A heated falling out between President Hugo Chávez and his former military chief has revealed divisions within the military that analysts say are a constant concern for the Venezuelan leader.
Former Defense Minister Raúl Baduel, a longtime friend of Chávez's, surprised many this week when he condemned constitutional revisions proposed by Chávez as a virtual ''coup,'' urging voters to reject them in a national referendum tentatively set for Dec. 2.
He said Tuesday he isn't ruling out a run for office.
Among Chávez's 69 proposed amendments are measures to abolish presidential term limits and lengthen terms from six to seven years, and to strip the Central Bank of autonomy.
Baduel warned the changes would ''seize power away from the people,'' and urged citizens -- and soldiers -- to study them carefully.
''The military is divided,'' said Steve Ellner, a political science professor at Venezuela's University of the East. ``There's an anti-Chávez faction, there's an institutionalist faction . . . and there's a pro-Chávez faction.''
Yet, he said, the armed forces remain cohesive and a strengthened pro-Chávez faction appears to block any chance of insurrection -- in contrast to 2002, when Chávez overcame a short-lived coup with help from Baduel and other loyalists.
Chávez appears to be taking no chances. Condemning Baduel as ''one more traitor,'' Chávez said military leaders had met to evaluate the possible effect of the retired general's remarks, which he likened to ''gasoline.'' He insisted there is no military faction capable of staging a coup.
Addressing thousands of supporters who chanted ''Baduel, traitor!'' at a rally Tuesday night, Chávez bellowed: ``Traitors are the devil. . . . Let them leave.''
''Since the coup, the military has always been a center of attention and concern,'' for Chávez, said Miguel Tinker Salas, a Latin American studies professor at Pomona College in Claremont, Calif. ``He tries to keep a pulse on what the attitude is within the military.''
Baduel's break is likely to pique public debate ahead of the referendum on the constitutional changes, Tinker Salas said.
Chávez insists the revisions would not boost his power, but rather help democracy flourish by empowering neighborhood assemblies, creating new types of collective property and easing his planned transition to socialism.
Chávez, a former paratroop commander and close ally of Cuban leader Fidel Castro, said comparing the revisions to a coup is an irresponsible exaggeration.
Baduel, who was replaced as defense minister in July, is one of the closest members of Chávez's inner circle to defect in recent years.
The retired general is not known to have a political following, but appears to be testing the waters for a role in the country's fractured political opposition.
Baduel became friends with Chávez during their soldier days in the 1970s, and was among the founding members of Chávez's political movement.

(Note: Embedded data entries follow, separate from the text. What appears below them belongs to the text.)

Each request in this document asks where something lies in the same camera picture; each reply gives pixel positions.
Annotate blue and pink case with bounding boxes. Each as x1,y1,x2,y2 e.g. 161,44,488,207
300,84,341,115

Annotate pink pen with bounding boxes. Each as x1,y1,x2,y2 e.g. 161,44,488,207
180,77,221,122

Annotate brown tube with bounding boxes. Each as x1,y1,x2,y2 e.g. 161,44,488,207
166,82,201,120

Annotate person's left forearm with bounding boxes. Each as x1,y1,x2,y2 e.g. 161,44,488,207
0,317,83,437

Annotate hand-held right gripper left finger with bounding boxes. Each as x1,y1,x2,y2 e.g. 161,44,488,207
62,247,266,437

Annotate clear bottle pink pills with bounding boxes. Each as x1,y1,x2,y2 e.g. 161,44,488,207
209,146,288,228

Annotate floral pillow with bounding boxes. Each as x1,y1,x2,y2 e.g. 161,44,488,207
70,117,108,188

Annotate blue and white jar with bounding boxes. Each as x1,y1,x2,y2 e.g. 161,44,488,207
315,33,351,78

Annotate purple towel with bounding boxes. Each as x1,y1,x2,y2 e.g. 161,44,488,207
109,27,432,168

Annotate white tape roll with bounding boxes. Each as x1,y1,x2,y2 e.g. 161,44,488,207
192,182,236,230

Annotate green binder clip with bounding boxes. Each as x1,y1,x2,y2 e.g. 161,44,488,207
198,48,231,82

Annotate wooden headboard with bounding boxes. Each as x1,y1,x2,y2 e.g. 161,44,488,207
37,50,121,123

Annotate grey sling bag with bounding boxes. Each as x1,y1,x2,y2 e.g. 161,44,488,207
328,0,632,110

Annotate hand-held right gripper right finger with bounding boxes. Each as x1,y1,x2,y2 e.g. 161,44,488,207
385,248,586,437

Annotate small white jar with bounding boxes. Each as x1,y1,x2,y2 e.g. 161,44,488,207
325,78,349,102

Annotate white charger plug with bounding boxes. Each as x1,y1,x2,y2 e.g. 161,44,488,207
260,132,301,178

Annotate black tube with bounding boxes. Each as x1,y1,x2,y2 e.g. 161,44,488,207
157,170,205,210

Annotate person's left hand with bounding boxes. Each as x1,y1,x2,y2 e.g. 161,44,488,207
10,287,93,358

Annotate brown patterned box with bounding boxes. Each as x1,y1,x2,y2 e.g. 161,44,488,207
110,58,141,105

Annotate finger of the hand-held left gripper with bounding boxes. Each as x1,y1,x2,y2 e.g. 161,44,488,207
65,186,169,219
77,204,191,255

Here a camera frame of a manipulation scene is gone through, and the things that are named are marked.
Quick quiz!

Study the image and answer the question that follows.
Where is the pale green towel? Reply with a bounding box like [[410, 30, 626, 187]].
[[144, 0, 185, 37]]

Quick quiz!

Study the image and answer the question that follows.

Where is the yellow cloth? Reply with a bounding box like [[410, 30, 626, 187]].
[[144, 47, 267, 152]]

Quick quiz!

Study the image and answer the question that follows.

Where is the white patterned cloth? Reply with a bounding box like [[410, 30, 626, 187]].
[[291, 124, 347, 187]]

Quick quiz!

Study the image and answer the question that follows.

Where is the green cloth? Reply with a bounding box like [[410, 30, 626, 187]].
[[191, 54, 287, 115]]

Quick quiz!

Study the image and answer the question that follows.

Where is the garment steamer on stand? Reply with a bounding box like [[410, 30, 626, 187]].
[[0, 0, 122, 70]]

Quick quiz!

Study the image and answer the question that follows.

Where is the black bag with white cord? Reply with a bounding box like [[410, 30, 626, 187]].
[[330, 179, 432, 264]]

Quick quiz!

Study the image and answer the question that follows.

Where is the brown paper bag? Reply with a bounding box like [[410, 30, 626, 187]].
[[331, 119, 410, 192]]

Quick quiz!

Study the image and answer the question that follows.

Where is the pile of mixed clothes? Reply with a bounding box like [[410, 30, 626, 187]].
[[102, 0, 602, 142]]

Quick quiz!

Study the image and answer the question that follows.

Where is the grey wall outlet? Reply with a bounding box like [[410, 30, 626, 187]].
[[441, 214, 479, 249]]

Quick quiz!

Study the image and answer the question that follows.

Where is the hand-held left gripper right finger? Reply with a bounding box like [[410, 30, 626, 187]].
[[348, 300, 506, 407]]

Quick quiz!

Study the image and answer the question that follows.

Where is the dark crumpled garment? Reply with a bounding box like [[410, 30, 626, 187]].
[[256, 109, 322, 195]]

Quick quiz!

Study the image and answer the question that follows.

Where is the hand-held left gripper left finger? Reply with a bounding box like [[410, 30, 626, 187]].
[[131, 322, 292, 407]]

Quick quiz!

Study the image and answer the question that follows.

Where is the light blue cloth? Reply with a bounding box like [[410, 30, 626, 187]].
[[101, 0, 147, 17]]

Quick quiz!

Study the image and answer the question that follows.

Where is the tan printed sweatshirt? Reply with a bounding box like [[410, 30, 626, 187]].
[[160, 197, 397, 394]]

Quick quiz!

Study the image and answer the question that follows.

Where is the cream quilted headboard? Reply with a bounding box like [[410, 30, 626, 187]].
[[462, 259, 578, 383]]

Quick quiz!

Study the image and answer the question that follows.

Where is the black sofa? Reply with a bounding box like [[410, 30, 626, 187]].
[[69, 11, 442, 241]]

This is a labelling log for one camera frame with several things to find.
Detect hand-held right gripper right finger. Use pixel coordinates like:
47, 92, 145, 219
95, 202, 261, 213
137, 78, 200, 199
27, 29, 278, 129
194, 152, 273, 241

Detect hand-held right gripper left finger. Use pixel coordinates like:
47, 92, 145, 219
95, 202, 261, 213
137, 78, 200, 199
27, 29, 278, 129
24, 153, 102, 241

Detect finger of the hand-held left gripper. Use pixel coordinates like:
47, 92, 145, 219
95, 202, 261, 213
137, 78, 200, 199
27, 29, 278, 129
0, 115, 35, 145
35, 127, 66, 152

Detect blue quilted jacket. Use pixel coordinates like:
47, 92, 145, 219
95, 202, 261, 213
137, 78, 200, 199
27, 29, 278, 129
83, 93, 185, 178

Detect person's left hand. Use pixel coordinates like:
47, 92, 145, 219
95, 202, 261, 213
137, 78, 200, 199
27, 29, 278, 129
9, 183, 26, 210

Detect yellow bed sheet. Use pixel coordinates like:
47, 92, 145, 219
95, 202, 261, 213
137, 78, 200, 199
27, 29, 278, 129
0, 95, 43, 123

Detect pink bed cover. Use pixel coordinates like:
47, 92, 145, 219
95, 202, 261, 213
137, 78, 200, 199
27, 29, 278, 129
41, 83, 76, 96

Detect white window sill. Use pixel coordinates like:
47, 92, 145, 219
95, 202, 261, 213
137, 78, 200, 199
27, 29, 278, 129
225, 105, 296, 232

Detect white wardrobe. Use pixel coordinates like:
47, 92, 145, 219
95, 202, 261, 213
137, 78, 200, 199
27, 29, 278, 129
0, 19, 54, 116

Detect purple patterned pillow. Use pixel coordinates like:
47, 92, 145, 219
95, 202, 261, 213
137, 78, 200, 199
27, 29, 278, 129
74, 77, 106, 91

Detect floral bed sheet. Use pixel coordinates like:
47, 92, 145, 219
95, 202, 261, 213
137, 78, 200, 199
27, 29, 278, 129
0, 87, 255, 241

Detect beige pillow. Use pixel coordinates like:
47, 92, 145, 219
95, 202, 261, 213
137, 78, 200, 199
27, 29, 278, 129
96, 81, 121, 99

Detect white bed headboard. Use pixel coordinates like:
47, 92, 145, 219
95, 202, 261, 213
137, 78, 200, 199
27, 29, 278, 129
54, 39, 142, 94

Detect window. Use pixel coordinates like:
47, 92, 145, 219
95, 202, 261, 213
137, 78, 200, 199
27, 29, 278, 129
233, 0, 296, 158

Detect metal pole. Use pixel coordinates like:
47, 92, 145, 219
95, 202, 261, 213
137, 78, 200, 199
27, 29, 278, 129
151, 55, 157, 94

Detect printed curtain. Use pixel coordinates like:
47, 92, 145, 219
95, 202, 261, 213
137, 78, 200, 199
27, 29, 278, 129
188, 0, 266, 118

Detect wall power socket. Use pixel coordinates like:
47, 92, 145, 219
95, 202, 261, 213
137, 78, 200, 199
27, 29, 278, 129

He was widely credited with helping return Chávez to power after the 2002 coup, organizing paratroopers to rescue the president from rebel officers.
Some commentators have theorized that Baduel's defection might be a tactic orchestrated by Chávez to get more people to vote for his changes. But opposition newspaper editor Teodoro Petkoff said Baduel appears to be standing up for his own principles.
''Baduel is a democratic soldier, not a coup-plotter,'' Petkoff wrote in Tal Cual.